Anonymous wrote:Op here. No, he has not cheated on me. My first husband did though. We are both jealous of other people somewhat and both realize these are our own insecurities. But like I said, it's mutual at least. Ok, I went the route of "I trust you and I realize you'll be under pressure, etc. But I'd rather you be honest with me and just tell me and I realize these are my own insecurities, etc" But he just keeps insisting it isn't on the itinerary. I am trying to give him an out here! I think I might have to call him out and talk to him and tell him what I know because it bothers me tremendously. I don't think it's too much to ask for him to skip that part either. What's worse is he volunteered that he would and is now lying about it even being in the plans. i am going to be nice about it and not a bitch but I think I need to confront him. I understand why he is lied in the first place but now I am telling him he doesn't need to but he still is.

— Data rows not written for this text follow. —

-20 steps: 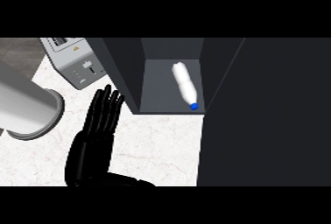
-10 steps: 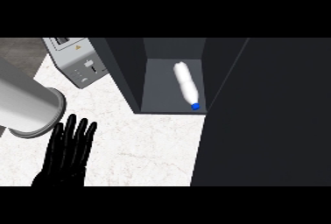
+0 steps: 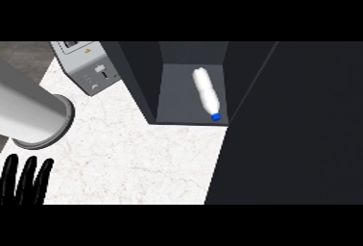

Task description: Pick up the bottled water, place it into the cabinet and close the cabinet

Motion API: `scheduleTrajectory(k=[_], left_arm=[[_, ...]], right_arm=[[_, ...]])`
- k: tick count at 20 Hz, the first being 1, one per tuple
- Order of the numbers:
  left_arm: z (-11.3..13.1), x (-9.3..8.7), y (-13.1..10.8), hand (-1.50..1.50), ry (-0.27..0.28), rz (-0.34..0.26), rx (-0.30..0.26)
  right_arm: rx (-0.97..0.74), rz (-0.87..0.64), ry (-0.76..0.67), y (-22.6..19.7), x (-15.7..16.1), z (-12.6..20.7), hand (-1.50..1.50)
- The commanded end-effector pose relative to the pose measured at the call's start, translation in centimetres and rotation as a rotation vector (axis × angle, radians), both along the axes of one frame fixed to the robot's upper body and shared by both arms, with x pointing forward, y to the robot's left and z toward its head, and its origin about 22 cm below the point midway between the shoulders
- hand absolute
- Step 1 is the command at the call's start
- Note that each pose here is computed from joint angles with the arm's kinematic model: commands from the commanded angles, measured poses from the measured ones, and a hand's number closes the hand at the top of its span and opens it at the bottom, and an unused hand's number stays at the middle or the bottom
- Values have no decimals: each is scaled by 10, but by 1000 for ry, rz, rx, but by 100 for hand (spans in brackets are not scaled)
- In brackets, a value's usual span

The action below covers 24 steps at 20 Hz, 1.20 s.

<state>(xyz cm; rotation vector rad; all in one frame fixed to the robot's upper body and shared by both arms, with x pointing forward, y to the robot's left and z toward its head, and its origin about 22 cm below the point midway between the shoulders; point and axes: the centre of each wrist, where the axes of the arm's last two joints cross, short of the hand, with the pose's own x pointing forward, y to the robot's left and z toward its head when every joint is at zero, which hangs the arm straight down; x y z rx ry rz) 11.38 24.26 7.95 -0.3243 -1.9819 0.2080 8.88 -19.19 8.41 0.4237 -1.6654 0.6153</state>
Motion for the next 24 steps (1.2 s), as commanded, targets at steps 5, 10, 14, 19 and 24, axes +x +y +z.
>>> scheduleTrajectory(k=[5,10,14,19,24], left_arm=[[8,-23,27,-150,4,-13,-25],[13,-29,43,-150,3,1,-20],[19,-34,59,-150,-11,-12,-4],[27,-41,73,-150,-12,-28,-1],[16,-50,90,-150,13,-12,-24]], right_arm=[[118,157,-20,50,-8,28,150],[171,144,31,56,6,28,150],[209,117,40,63,21,36,150],[207,114,53,91,50,48,150],[220,77,71,106,85,64,150]])
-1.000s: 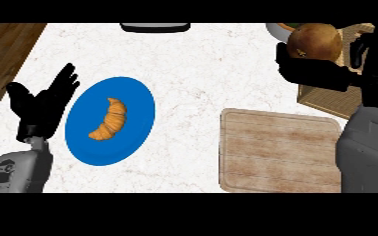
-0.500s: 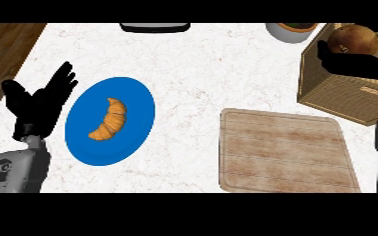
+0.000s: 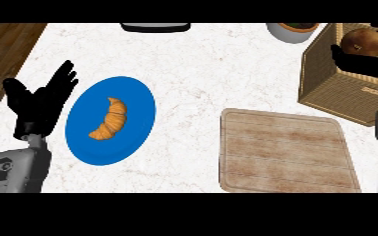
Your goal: Pick the pear from the cutting board and place it in the basket
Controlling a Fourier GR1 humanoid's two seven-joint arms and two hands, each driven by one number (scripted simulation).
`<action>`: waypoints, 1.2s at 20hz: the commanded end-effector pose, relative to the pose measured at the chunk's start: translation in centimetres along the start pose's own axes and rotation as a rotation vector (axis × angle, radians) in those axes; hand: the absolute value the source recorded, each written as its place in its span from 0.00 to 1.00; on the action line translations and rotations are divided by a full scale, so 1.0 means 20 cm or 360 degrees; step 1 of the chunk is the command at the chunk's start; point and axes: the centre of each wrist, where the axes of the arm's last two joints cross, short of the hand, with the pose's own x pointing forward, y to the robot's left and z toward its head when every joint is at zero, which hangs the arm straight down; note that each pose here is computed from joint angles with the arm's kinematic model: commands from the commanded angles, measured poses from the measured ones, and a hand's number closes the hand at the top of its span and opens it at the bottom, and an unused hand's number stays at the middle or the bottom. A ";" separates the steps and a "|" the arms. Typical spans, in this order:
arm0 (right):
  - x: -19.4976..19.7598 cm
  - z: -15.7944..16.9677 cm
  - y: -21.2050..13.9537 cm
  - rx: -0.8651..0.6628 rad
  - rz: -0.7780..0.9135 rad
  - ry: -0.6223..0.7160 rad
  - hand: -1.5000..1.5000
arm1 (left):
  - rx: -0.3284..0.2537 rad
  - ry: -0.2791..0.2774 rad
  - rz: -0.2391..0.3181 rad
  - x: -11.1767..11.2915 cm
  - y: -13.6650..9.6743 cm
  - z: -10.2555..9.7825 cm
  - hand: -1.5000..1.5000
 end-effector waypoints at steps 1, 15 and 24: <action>-0.14 -0.08 0.05 -0.0033 -0.0056 0.0163 0.00 | -0.0011 -0.0019 -0.0016 -0.04 -0.01 0.03 0.50; -0.32 -0.24 -0.13 -0.0264 -0.0453 0.0153 0.00 | 0.0017 0.0019 0.0000 -0.05 0.01 0.04 0.50; -0.67 -0.24 -0.68 -0.0394 -0.0764 0.0325 0.00 | 0.0036 0.0012 0.0009 -0.02 0.00 0.02 0.50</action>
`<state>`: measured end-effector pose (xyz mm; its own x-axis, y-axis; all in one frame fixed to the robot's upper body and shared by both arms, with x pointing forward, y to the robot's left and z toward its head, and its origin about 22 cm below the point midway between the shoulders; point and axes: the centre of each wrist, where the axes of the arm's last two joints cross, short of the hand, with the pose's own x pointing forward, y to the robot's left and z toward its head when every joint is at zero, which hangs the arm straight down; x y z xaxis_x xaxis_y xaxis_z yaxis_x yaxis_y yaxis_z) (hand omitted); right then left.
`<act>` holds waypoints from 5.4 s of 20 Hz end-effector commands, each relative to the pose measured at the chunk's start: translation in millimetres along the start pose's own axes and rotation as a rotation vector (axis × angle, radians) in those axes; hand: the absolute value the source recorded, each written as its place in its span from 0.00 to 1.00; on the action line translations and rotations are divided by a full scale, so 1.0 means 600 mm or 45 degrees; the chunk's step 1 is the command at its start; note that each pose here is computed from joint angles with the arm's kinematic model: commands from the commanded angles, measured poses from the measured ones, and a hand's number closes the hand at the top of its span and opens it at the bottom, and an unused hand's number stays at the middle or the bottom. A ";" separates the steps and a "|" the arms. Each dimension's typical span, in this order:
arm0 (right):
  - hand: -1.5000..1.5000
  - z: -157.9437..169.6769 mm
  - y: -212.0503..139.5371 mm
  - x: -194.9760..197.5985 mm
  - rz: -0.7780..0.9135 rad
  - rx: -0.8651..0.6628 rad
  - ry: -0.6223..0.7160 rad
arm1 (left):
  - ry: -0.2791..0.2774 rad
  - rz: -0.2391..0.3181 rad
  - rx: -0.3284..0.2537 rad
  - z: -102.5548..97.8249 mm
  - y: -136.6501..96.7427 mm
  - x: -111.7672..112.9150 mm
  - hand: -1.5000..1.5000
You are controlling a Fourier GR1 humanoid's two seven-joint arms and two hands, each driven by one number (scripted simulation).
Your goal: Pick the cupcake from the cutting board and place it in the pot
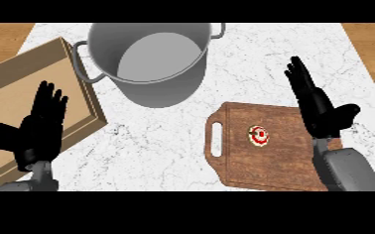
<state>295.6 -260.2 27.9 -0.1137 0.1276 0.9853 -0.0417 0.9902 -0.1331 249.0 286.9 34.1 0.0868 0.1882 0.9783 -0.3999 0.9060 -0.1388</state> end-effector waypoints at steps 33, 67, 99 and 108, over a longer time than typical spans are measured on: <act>0.00 0.086 -0.081 0.306 1.202 0.696 -0.020 | -0.023 -0.240 -0.529 0.026 -0.117 0.032 0.50; 0.00 0.065 0.078 0.185 1.316 0.677 0.311 | -0.026 -0.273 -0.497 0.023 -0.093 0.042 0.50; 0.00 0.027 0.121 0.036 1.549 0.760 0.553 | -0.047 -0.282 -0.484 -0.001 -0.105 0.007 0.50; 1.00 0.015 0.132 0.041 1.482 0.775 0.308 | -0.033 -0.284 -0.502 0.024 -0.099 0.007 0.50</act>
<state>277.7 -181.9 38.3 -0.1876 0.9523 0.2407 -0.5003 0.1182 -0.8577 262.1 231.1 59.5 0.0968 -0.0201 0.9951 0.0001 0.9998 0.0202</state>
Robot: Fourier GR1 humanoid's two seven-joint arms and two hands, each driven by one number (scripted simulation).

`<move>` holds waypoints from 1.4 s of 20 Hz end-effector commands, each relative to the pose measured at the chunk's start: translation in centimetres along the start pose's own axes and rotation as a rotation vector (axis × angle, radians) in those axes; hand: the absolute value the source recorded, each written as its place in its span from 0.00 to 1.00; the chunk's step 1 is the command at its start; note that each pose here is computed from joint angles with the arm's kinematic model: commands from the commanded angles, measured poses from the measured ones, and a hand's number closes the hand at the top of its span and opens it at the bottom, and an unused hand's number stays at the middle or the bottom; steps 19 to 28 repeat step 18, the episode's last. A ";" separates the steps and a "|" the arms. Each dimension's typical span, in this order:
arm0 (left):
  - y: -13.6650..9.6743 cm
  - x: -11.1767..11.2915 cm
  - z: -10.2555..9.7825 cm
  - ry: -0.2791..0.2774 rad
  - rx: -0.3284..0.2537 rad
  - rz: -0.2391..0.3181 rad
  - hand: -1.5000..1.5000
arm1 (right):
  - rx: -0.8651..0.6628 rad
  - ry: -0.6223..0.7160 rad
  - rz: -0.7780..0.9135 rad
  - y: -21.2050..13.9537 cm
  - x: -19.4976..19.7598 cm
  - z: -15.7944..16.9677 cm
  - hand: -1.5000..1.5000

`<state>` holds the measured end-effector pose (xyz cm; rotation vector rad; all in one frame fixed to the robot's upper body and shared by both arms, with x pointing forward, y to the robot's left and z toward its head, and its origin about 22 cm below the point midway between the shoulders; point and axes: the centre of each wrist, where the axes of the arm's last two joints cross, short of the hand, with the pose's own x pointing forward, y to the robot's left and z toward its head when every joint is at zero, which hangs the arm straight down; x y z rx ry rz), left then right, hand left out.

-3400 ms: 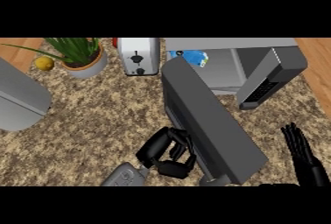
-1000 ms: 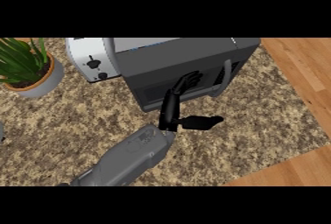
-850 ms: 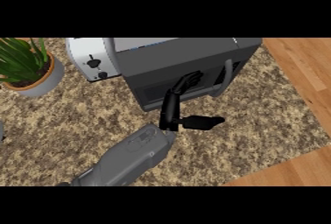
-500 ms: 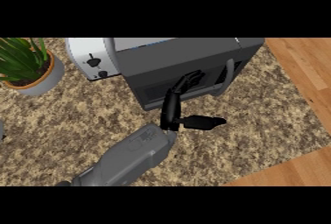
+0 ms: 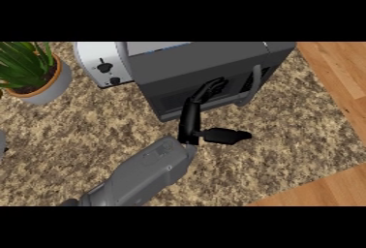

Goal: Pick up the milk, place it into the microwave and close the microwave

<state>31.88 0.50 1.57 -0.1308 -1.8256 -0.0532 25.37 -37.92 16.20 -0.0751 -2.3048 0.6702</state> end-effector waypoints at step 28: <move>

Hmm well what exactly did the email say? Was it "groom wants to go to X strip club?" "There is X strip club nearby" "heard Spearmint Rhino is awesome" or "we'll have dinner, hit the strip club, head to the casino and drink?" I can see how he might be trying to be evasive if it was one of the first 2, especially since the plans are set yet and they don't even have a date. Either way, just confront him. Say you saw the email and judge his reaction from there. Honestly though, the whole insecurities, tight leashes, distrust, lying, etc is a recipe for disaster, especially with a baby. Have you two thought about couples therapy?
Anonymous
Post 12/18/2013 10:55     Subject: Husband plans going to a strip club but telling me he isn't

Op here. No, he has not cheated on me. My first husband did though. We are both jealous of other people somewhat and both realize these are our own insecurities. But like I said, it's mutual at least. Ok, I went the route of "I trust you and I realize you'll be under pressure, etc. But I'd rather you be honest with me and just tell me and I realize these are my own insecurities, etc" But he just keeps insisting it isn't on the itinerary. I am trying to give him an out here! I think I might have to call him out and talk to him and tell him what I know because it bothers me tremendously. I don't think it's too much to ask for him to skip that part either. What's worse is he volunteered that he would and is now lying about it even being in the plans. i am going to be nice about it and not a bitch but I think I need to confront him. I understand why he is lied in the first place but now I am telling him he doesn't need to but he still is.